**Task details**
Here is a listing; restate all of it exactly.

╭──

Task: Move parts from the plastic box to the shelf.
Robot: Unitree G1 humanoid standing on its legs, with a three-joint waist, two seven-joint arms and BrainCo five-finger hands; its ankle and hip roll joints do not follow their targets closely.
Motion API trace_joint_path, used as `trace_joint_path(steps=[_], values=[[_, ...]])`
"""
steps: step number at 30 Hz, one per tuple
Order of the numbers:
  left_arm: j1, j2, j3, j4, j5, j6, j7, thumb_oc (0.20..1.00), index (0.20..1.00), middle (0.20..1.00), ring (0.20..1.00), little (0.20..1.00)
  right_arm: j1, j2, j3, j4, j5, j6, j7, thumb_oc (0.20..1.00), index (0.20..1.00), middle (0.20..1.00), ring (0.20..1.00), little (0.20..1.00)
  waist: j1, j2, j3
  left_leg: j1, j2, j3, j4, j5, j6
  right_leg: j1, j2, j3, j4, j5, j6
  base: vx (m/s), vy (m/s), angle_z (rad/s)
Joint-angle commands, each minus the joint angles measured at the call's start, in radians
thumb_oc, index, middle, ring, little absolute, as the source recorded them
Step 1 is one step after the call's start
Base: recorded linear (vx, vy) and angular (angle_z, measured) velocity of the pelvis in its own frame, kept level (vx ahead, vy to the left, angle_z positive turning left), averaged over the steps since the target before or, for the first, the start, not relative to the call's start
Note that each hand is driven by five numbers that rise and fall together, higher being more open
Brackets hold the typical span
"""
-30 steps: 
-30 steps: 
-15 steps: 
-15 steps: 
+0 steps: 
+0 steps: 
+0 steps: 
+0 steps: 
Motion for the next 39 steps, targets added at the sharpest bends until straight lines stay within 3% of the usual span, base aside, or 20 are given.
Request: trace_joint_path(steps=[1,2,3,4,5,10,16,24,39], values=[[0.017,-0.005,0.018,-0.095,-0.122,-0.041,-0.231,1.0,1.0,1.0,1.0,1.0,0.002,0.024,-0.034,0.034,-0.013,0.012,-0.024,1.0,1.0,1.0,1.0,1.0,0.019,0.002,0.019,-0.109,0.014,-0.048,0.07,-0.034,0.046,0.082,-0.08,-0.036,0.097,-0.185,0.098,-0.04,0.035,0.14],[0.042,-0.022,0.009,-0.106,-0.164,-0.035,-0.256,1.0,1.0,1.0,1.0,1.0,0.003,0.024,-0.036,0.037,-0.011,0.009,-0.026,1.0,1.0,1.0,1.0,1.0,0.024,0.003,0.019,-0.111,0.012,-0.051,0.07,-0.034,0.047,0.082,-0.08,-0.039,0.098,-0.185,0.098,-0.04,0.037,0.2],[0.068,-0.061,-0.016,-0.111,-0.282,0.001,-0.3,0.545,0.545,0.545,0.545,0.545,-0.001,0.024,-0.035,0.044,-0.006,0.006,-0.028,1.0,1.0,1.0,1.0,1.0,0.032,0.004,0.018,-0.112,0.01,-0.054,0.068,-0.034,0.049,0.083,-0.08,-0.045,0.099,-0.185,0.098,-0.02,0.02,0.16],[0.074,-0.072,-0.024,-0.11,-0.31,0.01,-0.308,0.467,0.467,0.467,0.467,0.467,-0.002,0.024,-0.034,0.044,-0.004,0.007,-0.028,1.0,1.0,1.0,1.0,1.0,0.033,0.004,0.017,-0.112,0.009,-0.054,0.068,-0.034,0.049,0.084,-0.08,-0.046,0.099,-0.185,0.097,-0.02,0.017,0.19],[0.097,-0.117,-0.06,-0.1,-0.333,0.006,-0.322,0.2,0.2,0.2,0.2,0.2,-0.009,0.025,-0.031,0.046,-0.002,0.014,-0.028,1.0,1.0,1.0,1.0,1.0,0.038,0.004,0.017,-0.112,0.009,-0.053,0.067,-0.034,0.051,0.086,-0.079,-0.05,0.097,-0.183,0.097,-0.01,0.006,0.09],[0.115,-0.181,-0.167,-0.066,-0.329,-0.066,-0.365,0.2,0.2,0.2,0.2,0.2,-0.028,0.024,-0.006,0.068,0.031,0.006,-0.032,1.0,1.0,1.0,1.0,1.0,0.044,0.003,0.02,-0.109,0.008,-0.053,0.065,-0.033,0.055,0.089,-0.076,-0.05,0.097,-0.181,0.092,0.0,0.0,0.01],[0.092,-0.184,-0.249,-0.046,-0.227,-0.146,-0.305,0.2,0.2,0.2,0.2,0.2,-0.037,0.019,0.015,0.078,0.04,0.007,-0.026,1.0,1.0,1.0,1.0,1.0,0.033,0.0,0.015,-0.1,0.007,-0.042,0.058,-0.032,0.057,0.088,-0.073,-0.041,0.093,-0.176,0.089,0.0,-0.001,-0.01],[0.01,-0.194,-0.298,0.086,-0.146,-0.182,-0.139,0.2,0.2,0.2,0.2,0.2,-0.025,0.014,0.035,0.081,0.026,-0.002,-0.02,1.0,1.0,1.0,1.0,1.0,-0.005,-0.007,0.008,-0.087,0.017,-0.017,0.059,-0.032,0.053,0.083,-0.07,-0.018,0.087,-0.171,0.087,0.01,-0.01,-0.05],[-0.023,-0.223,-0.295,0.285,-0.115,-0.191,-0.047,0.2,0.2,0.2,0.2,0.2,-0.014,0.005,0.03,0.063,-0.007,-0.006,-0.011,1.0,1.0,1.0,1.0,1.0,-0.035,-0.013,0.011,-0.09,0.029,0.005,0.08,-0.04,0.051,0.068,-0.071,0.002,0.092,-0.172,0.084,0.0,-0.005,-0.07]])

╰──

**Task result**
Task: Move parts from the plastic box to the shelf.
Robot: Unitree G1 humanoid standing on its legs, with a three-joint waist, two seven-joint arms and BrainCo five-finger hands; its ankle and hip roll joints do not follow their targets closely.
Motion API trace_joint_path, used as `trace_joint_path(steps=[_], values=[[_, ...]])`
"""
steps: step number at 30 Hz, one per tuple
Order of the numbers:
  left_arm: j1, j2, j3, j4, j5, j6, j7, thumb_oc (0.20..1.00), index (0.20..1.00), middle (0.20..1.00), ring (0.20..1.00), little (0.20..1.00)
  right_arm: j1, j2, j3, j4, j5, j6, j7, thumb_oc (0.20..1.00), index (0.20..1.00), middle (0.20..1.00), ring (0.20..1.00), little (0.20..1.00)
  waist: j1, j2, j3
  left_leg: j1, j2, j3, j4, j5, j6
  right_leg: j1, j2, j3, j4, j5, j6
  base: vx (m/s), vy (m/s), angle_z (rad/s)
Joint-angle commands, each minus the joint angles measured at the call's start, in radians
thumb_oc, index, middle, ring, little absolute, as the source recorded them
Step 1 is one step after the call's start
Base: recorded linear (vx, vy) and angular (angle_z, measured) velocity of the pelvis in its own frame, kept level (vx ahead, vy to the left, angle_z positive turning left), averaged over the steps since the target before or, for the first, the start, not relative to the call's start
Note that each hand is driven by five numbers that rise and fall together, higher being more open
Brackets hold the typical span
"""
-30 steps: 
-30 steps: 
-15 steps: 
-15 steps: 
+0 steps: 
+0 steps: 
+0 steps: 
+0 steps: 
Motion for the next 39 steps, targets added at the sharpest bends until straight lines stay within 3% of the usual span, base aside, or 20 are given.
Request: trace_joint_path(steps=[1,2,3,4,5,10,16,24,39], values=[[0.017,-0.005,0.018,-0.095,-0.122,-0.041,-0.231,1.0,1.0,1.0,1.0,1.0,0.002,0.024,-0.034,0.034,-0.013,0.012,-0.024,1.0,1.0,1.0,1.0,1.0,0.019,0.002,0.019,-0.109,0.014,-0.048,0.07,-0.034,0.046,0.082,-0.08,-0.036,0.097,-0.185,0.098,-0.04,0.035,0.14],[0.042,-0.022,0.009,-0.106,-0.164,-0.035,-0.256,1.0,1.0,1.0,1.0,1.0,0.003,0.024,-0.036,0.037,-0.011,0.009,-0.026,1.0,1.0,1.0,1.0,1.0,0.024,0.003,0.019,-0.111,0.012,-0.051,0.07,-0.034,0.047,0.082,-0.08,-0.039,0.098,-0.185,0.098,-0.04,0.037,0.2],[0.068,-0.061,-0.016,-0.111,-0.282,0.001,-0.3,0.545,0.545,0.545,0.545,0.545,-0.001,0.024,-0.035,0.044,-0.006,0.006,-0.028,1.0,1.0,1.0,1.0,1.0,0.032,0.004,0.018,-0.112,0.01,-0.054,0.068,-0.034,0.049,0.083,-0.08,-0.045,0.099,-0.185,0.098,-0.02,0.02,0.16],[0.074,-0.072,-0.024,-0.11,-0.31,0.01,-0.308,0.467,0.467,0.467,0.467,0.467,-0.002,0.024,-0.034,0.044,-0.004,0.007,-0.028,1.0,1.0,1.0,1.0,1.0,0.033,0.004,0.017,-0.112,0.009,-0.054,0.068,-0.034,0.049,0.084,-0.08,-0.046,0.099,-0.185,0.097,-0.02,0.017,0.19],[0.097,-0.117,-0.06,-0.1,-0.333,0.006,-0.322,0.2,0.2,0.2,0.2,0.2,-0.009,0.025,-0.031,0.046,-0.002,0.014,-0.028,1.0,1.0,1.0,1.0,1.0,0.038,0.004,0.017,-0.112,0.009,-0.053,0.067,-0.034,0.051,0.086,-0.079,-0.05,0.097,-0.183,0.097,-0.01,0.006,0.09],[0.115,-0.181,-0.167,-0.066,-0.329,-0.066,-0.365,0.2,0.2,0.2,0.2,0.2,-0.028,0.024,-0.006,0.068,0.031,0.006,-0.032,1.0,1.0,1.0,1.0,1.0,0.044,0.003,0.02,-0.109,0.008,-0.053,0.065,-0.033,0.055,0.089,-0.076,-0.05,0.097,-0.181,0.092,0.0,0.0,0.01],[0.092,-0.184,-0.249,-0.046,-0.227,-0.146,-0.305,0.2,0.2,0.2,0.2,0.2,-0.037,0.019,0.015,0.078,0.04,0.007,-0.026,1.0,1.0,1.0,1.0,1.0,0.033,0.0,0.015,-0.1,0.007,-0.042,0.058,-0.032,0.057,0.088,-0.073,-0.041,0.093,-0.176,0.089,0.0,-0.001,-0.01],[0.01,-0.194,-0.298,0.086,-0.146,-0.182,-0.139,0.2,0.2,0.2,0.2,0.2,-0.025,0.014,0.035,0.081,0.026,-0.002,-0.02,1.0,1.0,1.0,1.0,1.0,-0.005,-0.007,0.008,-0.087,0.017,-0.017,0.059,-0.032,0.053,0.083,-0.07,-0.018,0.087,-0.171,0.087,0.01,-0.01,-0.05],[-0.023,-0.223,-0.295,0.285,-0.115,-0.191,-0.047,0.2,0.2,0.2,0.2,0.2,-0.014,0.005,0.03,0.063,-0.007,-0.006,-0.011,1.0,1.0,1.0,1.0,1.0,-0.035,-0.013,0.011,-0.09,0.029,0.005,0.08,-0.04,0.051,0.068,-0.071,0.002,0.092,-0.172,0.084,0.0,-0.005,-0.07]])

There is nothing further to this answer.